# [DIRECTIONS]
Return exactly the lines that run from the one with "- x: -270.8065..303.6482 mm" to the last line of the entries below, both included, and nothing else.

# [DATA IN THIS EXERCISE]

*** Block opens ***

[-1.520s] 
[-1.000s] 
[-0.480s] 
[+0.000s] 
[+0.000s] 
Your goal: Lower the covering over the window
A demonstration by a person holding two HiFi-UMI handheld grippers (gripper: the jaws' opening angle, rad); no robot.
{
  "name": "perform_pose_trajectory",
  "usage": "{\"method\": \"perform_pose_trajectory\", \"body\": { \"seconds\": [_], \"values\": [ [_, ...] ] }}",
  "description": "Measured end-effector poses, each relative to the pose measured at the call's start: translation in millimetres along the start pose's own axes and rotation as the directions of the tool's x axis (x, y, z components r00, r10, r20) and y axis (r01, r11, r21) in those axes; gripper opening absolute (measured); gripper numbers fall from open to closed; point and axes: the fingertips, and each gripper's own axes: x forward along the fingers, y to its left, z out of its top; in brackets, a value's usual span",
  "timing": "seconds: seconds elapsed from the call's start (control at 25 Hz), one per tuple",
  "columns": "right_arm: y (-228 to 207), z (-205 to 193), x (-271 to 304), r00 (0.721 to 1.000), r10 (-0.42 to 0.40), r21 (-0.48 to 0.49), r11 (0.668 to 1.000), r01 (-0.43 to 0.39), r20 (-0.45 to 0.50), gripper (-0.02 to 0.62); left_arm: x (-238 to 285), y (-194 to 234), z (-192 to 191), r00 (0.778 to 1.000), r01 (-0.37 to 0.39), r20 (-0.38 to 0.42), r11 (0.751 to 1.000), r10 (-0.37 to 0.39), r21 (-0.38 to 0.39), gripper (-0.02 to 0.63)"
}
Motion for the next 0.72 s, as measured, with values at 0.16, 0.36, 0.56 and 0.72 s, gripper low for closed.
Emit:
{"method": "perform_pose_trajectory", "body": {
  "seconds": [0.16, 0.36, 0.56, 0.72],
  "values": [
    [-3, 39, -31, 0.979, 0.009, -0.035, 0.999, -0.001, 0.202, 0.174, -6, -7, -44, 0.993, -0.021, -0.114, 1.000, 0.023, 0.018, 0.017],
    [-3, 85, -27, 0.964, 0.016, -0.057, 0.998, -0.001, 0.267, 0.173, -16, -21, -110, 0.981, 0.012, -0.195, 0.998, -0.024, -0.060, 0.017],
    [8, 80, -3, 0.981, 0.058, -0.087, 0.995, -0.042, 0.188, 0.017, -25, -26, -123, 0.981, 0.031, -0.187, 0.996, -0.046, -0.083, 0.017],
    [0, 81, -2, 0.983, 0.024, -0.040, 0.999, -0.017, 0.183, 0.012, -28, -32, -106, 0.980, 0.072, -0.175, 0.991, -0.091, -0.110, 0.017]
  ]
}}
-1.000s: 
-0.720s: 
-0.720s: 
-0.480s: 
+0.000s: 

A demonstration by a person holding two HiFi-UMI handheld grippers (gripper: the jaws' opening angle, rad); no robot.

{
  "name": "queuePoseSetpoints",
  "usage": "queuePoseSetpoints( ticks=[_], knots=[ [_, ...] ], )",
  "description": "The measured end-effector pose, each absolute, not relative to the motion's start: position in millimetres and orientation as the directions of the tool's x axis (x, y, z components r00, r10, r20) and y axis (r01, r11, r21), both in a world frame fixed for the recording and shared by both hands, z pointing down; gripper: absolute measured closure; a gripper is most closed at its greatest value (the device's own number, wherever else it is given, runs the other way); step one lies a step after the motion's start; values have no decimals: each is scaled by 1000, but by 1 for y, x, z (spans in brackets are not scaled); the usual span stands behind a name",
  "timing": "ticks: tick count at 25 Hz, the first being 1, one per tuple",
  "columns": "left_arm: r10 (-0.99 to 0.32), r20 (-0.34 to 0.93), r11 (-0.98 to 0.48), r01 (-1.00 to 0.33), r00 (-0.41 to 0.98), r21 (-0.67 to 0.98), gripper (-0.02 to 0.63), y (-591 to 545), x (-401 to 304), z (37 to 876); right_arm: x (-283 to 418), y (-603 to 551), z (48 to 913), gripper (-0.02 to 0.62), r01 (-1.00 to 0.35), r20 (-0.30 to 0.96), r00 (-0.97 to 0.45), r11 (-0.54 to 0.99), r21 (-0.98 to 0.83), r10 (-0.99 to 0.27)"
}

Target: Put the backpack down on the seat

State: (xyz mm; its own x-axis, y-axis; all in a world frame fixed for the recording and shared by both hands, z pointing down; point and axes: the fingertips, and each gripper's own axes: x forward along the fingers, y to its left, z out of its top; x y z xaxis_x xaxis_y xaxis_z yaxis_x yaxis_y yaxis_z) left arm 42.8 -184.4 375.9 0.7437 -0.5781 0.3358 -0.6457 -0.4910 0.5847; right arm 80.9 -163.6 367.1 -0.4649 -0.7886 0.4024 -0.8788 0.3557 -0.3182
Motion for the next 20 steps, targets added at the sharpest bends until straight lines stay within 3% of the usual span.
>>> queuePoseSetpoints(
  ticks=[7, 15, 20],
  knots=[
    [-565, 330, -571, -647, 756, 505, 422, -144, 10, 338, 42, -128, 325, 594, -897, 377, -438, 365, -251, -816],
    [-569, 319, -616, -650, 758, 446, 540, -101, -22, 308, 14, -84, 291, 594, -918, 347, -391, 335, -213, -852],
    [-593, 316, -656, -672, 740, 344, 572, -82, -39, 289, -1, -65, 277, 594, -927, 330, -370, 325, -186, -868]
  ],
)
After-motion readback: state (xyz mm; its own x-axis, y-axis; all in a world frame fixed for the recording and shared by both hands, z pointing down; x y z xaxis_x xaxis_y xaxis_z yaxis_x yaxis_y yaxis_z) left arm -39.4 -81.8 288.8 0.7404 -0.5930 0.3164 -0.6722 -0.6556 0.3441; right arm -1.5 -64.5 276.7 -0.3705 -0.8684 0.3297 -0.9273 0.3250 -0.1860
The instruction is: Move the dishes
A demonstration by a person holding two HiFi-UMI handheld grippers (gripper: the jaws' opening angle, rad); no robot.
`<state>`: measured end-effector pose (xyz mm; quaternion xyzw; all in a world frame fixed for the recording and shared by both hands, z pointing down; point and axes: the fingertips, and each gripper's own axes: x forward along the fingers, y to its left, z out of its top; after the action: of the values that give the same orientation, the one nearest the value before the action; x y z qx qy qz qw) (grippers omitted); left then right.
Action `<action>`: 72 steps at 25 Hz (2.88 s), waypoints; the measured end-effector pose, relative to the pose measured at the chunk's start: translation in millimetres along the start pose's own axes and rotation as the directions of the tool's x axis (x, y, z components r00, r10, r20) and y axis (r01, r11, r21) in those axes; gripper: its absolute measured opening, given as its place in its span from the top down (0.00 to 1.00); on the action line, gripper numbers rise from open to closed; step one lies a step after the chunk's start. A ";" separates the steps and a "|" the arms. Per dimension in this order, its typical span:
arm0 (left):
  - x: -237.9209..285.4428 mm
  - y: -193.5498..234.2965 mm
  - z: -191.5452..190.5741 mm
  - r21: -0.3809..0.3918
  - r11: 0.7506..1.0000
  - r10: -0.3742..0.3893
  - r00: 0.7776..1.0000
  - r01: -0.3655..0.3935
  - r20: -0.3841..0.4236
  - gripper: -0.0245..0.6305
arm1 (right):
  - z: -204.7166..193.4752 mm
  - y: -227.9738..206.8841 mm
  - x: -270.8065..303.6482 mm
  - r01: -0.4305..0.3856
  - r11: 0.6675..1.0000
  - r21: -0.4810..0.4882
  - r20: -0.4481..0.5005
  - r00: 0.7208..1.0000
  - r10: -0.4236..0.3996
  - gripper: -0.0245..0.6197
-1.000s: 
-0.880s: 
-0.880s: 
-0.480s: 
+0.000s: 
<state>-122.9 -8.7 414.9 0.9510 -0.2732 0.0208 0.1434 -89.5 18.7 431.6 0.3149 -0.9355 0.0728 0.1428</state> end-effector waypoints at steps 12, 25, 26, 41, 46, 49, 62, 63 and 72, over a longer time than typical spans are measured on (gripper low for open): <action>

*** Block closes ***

# [ANSWER BOX]
  - x: -270.8065..303.6482 mm
  - r01: -0.4305..0.3856
  - r11: 0.6675..1.0000
  - r21: -0.4810..0.4882
  - r20: -0.4481..0.5005
  - r00: 0.7208..1.0000
  - r10: -0.4236..0.3996
  - gripper: -0.0245..0.6197
-1.000s: 
-0.880s: 
-0.880s: 
-0.480s: 
+0.000s: 
<state>-122.9 -8.7 414.9 0.9510 -0.2732 0.0208 0.1434 -89.5 18.7 431.6 0.3149 -0.9355 0.0728 0.1428</state> end-effector waypoints at steps 12, 25, 26, 41, 46, 49, 62, 63 and 72, over a longer time than typical spans are measured on (gripper low for open): <action>

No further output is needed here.